4-Year Campaign Backdoored iPhones Using Possibly the Most Advanced Exploit Ever (arstechnica.com) 57

Researchers on Wednesday presented intriguing new findings surrounding an attack that over four years backdoored dozens if not thousands of iPhones, many of which belonged to employees of Moscow-based security firm Kaspersky. Chief among the discoveries: the unknown attackers were able to achieve an unprecedented level of access by exploiting a vulnerability in an undocumented hardware feature that few if anyone outside of Apple and chip suppliers such as ARM Holdings knew of. ArsTechnica: "The exploit's sophistication and the feature's obscurity suggest the attackers had advanced technical capabilities," Kaspersky researcher Boris Larin wrote in an email. "Our analysis hasn't revealed how they became aware of this feature, but we're exploring all possibilities, including accidental disclosure in past firmware or source code releases. They may also have stumbled upon it through hardware reverse engineering."

Other questions remain unanswered, wrote Larin, even after about 12 months of intensive investigation. Besides how the attackers learned of the hardware feature, the researchers still don't know what, precisely, its purpose is. Also unknown is if the feature is a native part of the iPhone or enabled by a third-party hardware component such as ARM's CoreSight. The mass backdooring campaign, which according to Russian officials also infected the iPhones of thousands of people working inside diplomatic missions and embassies in Russia, according to Russian government officials, came to light in June.
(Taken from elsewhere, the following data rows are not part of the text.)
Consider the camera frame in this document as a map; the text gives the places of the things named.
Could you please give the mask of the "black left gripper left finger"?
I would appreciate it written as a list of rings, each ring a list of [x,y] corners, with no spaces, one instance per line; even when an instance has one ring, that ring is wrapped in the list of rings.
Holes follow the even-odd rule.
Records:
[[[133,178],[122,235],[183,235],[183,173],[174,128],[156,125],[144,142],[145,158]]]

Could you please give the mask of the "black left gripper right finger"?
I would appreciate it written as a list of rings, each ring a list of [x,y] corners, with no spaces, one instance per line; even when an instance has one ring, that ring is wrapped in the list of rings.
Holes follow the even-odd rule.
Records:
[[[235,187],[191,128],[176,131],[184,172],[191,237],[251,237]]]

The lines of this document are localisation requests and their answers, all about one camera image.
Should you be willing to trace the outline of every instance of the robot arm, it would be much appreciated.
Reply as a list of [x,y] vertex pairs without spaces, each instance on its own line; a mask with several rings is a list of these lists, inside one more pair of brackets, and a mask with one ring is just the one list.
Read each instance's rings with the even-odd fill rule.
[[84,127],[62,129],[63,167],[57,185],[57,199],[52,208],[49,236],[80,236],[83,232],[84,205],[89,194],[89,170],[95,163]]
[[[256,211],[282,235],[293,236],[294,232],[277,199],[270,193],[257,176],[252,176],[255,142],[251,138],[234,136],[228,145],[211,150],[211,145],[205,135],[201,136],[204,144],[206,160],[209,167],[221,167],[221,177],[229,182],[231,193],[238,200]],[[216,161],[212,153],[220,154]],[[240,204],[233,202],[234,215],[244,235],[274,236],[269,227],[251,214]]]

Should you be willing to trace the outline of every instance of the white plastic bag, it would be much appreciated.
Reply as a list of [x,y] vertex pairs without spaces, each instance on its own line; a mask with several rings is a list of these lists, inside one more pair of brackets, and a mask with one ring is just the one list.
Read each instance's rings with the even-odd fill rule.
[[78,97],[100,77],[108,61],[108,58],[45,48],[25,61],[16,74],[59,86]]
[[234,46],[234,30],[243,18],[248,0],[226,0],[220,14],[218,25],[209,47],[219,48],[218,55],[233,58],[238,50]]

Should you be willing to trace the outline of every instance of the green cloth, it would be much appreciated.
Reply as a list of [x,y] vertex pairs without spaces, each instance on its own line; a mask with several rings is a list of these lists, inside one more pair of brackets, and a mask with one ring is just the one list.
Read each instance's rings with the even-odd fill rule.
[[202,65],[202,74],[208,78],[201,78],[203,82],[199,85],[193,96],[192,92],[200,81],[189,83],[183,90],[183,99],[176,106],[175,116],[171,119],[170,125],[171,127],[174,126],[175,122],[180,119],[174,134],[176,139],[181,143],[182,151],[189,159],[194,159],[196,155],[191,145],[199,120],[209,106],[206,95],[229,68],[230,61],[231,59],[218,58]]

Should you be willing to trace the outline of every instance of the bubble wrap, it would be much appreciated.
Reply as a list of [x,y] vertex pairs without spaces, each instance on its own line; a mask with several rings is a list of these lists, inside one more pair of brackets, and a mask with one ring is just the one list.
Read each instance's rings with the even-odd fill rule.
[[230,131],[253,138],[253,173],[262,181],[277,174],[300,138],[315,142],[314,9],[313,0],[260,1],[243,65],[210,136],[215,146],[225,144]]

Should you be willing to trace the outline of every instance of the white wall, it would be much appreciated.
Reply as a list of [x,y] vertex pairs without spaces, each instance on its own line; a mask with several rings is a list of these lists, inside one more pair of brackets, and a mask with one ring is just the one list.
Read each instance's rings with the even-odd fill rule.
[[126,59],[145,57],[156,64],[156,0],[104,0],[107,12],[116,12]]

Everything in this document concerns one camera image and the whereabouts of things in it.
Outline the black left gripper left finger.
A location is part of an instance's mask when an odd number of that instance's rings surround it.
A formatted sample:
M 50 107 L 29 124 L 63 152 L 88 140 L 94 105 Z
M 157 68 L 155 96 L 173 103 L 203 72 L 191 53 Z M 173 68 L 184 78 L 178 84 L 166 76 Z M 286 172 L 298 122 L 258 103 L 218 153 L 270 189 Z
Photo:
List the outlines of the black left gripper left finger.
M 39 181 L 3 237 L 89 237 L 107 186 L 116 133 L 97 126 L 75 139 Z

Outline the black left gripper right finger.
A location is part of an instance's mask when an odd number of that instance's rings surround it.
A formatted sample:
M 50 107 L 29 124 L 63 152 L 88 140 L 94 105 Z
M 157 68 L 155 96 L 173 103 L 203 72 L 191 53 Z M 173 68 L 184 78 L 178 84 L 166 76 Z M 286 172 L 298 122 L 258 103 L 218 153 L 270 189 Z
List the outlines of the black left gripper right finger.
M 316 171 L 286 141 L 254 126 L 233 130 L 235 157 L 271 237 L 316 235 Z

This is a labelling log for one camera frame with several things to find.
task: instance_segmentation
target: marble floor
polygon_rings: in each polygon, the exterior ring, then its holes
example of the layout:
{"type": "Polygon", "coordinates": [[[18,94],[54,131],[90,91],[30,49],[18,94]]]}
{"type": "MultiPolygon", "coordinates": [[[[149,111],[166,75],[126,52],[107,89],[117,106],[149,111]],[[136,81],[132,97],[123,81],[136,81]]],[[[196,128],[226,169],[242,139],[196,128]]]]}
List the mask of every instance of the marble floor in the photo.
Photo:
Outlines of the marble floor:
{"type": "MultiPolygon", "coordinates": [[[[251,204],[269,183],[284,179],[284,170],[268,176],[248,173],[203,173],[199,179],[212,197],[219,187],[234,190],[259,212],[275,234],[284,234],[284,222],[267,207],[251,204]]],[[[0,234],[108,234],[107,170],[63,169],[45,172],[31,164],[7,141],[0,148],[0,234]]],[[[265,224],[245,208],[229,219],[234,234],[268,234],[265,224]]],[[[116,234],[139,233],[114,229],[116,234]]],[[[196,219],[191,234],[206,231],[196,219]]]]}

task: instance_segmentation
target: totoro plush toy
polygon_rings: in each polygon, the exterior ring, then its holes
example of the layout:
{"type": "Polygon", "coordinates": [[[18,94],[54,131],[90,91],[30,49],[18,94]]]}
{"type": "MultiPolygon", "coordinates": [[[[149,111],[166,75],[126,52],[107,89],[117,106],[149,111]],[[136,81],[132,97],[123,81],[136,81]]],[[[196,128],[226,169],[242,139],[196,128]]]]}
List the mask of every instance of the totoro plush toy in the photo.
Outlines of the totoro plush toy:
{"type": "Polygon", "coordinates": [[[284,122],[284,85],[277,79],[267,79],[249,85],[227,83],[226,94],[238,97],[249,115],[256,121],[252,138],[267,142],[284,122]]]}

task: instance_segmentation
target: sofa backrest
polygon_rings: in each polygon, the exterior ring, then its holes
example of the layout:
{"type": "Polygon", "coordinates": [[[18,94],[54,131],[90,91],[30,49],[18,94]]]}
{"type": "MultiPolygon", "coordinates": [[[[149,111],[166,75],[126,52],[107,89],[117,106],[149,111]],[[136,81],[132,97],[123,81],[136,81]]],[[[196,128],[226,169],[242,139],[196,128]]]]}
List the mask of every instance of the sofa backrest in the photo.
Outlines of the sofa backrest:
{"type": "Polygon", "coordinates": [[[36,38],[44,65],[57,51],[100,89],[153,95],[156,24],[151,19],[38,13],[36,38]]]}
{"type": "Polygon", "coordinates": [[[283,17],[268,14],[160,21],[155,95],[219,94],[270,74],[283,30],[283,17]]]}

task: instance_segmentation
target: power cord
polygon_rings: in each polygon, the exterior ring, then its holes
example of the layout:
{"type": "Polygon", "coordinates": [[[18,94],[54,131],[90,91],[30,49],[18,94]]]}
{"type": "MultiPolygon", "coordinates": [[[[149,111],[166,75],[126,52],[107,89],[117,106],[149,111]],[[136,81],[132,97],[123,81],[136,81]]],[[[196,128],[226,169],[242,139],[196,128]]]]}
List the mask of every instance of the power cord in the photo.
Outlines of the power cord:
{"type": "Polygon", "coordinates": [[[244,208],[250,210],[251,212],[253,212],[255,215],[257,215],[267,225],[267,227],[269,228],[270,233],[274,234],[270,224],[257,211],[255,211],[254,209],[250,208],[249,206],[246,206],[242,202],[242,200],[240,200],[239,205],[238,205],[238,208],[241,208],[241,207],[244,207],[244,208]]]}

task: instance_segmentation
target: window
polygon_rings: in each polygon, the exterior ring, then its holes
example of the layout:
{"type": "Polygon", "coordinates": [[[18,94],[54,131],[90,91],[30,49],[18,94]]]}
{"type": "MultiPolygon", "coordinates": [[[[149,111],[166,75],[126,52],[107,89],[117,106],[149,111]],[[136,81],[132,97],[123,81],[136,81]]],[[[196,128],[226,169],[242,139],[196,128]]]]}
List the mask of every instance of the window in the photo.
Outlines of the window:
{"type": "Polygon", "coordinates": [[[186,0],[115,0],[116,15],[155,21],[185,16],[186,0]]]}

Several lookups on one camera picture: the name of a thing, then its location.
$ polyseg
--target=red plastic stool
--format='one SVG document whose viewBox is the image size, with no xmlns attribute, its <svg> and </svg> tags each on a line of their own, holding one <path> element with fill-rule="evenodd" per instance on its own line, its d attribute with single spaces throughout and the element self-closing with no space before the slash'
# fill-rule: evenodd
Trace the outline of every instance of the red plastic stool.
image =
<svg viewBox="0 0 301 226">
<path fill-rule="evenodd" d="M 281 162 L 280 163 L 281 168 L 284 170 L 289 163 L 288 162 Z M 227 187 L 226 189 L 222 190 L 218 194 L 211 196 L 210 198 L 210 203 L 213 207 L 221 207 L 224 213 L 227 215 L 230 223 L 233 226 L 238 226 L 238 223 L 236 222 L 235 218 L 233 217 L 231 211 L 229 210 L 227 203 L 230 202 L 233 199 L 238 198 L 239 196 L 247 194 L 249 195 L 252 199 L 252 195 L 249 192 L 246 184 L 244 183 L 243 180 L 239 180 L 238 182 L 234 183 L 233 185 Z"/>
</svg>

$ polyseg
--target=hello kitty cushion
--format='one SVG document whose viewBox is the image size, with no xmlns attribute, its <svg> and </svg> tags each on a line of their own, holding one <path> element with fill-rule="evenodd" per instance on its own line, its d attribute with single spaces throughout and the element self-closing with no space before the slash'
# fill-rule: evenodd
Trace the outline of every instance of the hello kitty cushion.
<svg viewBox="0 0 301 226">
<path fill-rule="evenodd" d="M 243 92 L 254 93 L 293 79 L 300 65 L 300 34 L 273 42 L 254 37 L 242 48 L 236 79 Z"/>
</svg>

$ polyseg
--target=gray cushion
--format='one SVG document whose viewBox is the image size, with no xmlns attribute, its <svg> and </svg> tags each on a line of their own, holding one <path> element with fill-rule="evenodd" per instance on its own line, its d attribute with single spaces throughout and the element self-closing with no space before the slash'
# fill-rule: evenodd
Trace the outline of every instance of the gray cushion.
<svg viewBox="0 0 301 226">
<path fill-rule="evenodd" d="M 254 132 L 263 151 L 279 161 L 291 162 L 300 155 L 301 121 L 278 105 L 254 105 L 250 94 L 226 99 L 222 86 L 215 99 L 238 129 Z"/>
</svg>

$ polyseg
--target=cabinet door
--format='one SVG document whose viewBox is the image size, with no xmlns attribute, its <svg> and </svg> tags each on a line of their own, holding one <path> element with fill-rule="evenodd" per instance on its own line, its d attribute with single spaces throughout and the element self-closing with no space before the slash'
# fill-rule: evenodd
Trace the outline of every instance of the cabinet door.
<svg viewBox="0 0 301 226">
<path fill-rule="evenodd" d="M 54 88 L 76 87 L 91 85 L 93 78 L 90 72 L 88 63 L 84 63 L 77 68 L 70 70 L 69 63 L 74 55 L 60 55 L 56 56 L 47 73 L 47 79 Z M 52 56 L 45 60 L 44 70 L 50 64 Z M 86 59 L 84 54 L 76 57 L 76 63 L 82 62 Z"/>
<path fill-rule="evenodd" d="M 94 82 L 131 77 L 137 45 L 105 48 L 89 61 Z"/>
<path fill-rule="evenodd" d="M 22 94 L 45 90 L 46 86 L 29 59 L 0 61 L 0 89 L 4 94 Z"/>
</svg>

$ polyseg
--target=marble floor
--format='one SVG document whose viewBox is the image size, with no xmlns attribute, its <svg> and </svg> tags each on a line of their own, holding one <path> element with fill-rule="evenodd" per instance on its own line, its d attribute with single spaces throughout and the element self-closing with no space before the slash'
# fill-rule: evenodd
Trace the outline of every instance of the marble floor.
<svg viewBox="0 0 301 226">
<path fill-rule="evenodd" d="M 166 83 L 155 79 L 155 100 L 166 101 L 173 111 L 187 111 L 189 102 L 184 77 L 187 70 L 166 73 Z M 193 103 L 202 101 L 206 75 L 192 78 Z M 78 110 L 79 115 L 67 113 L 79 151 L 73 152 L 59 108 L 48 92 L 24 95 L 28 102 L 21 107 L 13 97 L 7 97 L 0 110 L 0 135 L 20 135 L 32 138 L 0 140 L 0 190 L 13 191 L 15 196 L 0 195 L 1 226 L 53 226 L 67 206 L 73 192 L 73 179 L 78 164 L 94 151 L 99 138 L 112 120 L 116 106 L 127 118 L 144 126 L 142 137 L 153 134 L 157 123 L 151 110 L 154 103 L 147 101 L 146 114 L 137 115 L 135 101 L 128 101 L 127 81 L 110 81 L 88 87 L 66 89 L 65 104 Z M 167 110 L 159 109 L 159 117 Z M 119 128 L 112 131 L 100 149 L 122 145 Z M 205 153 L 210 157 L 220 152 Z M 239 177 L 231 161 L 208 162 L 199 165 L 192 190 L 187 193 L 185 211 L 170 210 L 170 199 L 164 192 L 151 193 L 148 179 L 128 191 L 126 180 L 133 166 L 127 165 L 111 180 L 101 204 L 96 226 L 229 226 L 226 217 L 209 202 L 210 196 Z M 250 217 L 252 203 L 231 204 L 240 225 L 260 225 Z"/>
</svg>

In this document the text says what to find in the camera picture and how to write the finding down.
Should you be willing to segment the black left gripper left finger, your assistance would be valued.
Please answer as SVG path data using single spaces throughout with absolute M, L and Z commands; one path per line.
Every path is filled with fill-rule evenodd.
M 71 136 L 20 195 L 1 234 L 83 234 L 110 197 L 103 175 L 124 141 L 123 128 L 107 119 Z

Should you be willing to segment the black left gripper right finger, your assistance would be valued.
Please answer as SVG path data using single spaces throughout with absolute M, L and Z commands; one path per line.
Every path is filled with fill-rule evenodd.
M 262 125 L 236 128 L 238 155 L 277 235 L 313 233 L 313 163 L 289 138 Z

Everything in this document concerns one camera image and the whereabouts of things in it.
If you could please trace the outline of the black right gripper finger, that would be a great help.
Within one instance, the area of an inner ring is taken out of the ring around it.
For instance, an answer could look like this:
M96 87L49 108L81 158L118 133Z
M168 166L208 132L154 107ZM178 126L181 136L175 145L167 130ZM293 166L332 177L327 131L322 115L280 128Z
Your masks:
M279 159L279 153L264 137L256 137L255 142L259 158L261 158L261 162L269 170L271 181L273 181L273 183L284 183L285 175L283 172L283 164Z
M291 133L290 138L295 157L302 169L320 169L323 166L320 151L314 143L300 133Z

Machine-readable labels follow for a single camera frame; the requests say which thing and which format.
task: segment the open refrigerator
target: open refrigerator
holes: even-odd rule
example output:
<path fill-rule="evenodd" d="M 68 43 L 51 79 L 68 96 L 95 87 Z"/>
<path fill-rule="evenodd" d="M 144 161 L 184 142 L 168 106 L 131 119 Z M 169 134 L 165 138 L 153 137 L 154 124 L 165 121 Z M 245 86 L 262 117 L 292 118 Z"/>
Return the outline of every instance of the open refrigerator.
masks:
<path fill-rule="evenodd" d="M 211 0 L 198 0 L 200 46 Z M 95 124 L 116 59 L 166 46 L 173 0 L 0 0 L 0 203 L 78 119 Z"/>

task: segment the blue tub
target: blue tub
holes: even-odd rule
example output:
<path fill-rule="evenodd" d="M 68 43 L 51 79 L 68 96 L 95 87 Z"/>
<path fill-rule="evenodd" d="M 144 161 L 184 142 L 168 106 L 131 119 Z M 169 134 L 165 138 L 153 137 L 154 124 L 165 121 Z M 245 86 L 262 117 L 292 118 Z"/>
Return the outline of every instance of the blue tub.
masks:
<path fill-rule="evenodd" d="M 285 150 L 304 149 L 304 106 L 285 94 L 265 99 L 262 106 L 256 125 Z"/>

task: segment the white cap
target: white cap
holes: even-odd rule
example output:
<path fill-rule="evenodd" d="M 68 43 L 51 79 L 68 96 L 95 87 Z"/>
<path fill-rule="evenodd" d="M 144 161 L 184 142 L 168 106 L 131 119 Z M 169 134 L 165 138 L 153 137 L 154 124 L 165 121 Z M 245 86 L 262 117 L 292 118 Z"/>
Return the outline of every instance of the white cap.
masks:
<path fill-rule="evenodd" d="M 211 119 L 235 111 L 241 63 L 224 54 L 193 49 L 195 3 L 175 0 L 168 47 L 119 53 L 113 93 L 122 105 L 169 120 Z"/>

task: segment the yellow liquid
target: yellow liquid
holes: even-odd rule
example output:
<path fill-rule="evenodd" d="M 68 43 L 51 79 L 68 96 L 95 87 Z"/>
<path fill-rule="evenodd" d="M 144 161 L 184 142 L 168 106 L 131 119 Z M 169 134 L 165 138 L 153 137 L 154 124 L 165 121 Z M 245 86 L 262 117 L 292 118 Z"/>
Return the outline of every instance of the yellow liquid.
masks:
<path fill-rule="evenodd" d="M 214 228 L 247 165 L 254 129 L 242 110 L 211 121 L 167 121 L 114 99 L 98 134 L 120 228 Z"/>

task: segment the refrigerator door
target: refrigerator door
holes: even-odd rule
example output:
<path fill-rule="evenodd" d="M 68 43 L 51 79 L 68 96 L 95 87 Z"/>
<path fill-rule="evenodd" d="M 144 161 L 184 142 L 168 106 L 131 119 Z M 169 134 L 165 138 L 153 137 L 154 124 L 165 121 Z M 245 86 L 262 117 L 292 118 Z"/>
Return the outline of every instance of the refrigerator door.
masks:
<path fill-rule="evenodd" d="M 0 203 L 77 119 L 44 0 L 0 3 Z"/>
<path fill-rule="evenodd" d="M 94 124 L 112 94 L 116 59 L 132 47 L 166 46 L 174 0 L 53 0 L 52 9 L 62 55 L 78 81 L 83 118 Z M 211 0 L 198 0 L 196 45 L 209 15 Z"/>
Over a span of at least four years, Kaspersky said, the infections were delivered in iMessage texts that installed malware through a complex exploit chain without requiring the receiver to take any action. With that, the devices were infected with full-featured spyware that, among other things, transmitted microphone recordings, photos, geolocation, and other sensitive data to attacker-controlled servers. Although infections didn't survive a reboot, the unknown attackers kept their campaign alive simply by sending devices a new malicious iMessage text shortly after devices were restarted.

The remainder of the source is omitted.